▶ [ASSIGNED TASK]: When a line below contains the word "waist", it counts toward the total; give that total and nothing besides.

+++ STORED DATA +++

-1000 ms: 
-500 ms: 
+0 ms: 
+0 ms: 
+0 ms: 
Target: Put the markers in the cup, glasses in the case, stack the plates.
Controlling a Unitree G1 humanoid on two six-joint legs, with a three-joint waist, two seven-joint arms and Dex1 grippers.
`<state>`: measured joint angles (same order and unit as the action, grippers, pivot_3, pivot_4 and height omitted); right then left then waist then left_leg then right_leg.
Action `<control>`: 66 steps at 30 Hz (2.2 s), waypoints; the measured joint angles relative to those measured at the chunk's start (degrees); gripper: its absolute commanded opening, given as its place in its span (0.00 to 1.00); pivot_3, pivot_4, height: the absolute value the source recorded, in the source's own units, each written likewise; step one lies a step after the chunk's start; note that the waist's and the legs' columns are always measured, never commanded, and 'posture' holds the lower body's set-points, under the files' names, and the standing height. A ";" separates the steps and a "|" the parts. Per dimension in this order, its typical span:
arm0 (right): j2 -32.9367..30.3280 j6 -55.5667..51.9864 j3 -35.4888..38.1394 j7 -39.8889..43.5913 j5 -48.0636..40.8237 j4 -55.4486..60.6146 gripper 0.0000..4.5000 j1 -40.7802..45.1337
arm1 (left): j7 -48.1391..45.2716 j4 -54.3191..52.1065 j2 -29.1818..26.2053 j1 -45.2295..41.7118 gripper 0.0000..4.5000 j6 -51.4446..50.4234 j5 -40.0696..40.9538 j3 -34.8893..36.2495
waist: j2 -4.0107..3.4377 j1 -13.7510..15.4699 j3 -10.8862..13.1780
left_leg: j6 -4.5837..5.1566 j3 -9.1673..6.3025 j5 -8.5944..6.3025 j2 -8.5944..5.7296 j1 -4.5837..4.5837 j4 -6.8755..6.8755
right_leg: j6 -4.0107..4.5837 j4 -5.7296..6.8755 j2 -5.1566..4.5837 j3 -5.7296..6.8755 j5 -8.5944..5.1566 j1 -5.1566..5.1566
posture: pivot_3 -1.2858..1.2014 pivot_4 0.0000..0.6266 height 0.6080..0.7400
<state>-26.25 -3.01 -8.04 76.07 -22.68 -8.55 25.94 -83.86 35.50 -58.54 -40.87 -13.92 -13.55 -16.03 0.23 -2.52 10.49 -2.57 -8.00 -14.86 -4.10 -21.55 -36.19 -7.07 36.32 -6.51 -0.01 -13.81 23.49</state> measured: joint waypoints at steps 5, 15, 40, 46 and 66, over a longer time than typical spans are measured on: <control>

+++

▶ [RESULT FOR THIS EXERCISE]: 4